### Assignment
Required from the data below: the exact lines starting at the line containing "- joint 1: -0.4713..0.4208" and ending at the line containing "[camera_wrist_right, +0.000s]", with both ends kept and all pictures dropped.

──────── Supplied material ────────

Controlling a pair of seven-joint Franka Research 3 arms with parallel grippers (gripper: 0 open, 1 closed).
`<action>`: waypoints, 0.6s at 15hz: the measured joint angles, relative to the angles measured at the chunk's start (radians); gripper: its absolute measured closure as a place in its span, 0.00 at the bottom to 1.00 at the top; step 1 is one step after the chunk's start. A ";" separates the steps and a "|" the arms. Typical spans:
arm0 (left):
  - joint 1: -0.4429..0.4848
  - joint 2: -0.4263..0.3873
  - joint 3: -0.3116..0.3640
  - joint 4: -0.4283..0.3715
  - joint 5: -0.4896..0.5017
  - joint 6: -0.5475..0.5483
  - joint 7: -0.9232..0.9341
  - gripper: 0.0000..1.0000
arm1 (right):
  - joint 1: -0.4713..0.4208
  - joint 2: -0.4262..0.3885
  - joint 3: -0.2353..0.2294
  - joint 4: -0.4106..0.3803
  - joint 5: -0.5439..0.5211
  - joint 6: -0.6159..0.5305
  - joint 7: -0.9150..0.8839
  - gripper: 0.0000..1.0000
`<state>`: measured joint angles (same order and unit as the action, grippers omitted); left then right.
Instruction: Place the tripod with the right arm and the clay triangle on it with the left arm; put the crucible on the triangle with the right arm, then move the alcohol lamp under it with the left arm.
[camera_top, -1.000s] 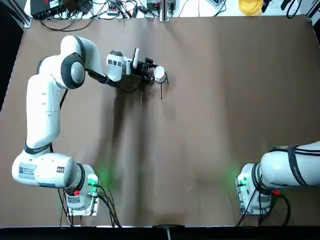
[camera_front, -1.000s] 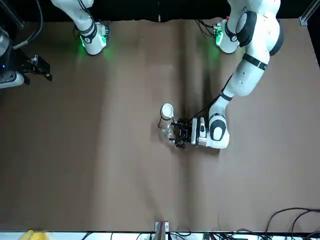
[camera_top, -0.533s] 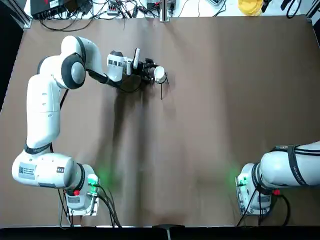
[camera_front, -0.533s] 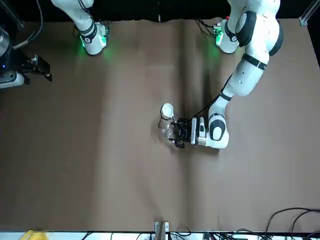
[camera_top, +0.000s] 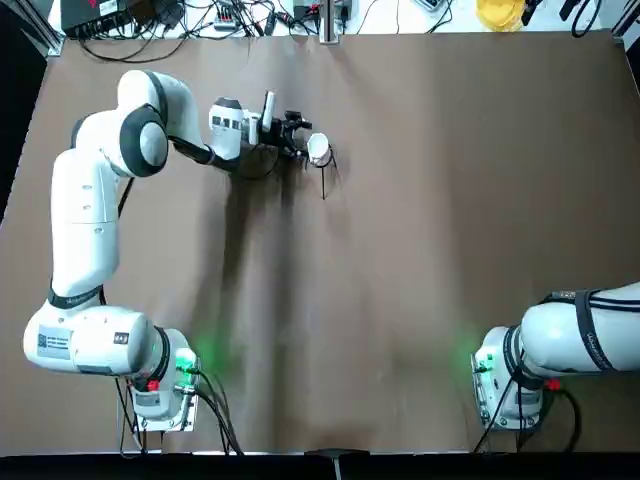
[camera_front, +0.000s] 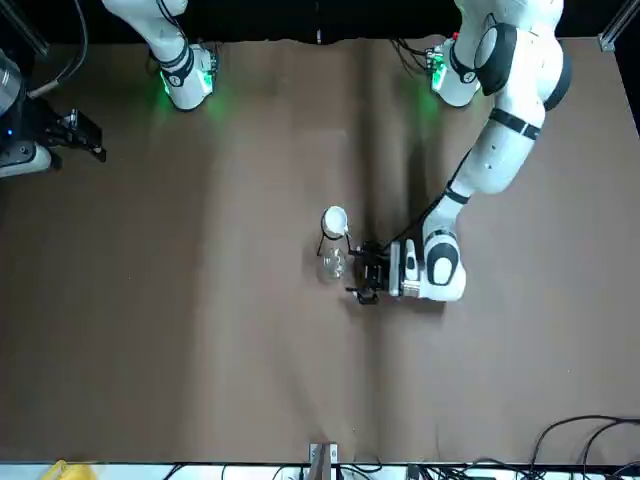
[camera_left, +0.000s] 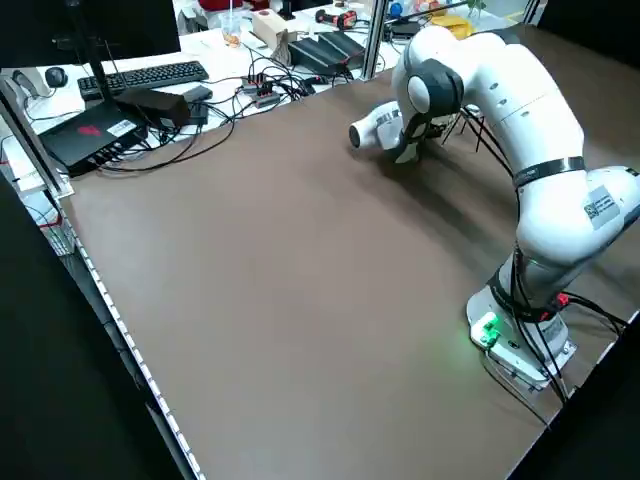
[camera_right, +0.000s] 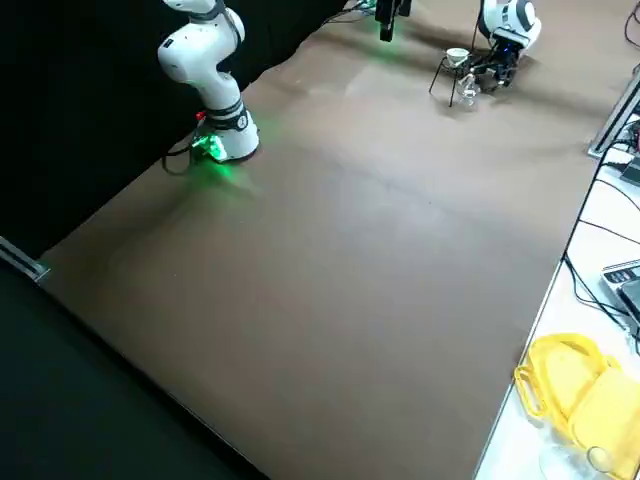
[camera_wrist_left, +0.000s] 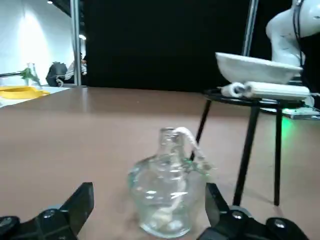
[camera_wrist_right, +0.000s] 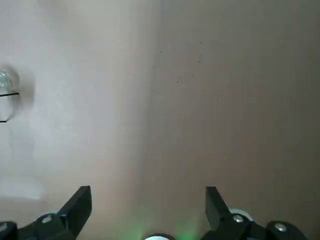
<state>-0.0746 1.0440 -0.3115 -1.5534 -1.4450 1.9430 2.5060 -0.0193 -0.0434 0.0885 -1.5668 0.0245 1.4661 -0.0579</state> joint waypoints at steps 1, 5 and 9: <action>0.015 -0.007 0.003 0.005 0.018 -0.001 -0.023 0.01 | 0.000 0.000 0.000 0.000 0.000 0.000 0.000 0.00; 0.097 -0.059 0.003 0.015 0.167 -0.009 -0.197 0.01 | 0.000 0.000 0.000 0.000 0.000 0.000 0.000 0.00; 0.189 -0.144 0.001 0.025 0.333 -0.057 -0.418 0.01 | 0.000 0.000 0.000 0.000 0.000 0.000 0.000 0.00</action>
<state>0.1142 0.9003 -0.3105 -1.5286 -1.1124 1.8862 2.0879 -0.0193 -0.0434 0.0885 -1.5668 0.0245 1.4661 -0.0579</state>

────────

### Answer box
  - joint 1: -0.4713..0.4208
  - joint 2: -0.4262..0.3885
  - joint 3: -0.2353..0.2294
  - joint 4: -0.4106..0.3803
  - joint 5: -0.5439..0.5211
  - joint 6: -0.6159..0.5305
  - joint 7: -0.9150..0.8839
  - gripper: 0.0000..1.0000
`<state>`: measured joint angles (same order and unit as the action, grippers omitted); left then right.
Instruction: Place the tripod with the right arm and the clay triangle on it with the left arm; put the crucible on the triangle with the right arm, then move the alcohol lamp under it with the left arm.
[camera_top, -1.000s] 
[camera_front, -1.000s] 
[camera_top, -0.533s] 
[camera_front, -0.533s] 
[camera_top, +0.000s] 
[camera_front, +0.000s] 
[camera_left, +0.000s] 
[camera_right, +0.000s] 
[camera_wrist_left, +0.000s] 
[camera_wrist_right, +0.000s] 

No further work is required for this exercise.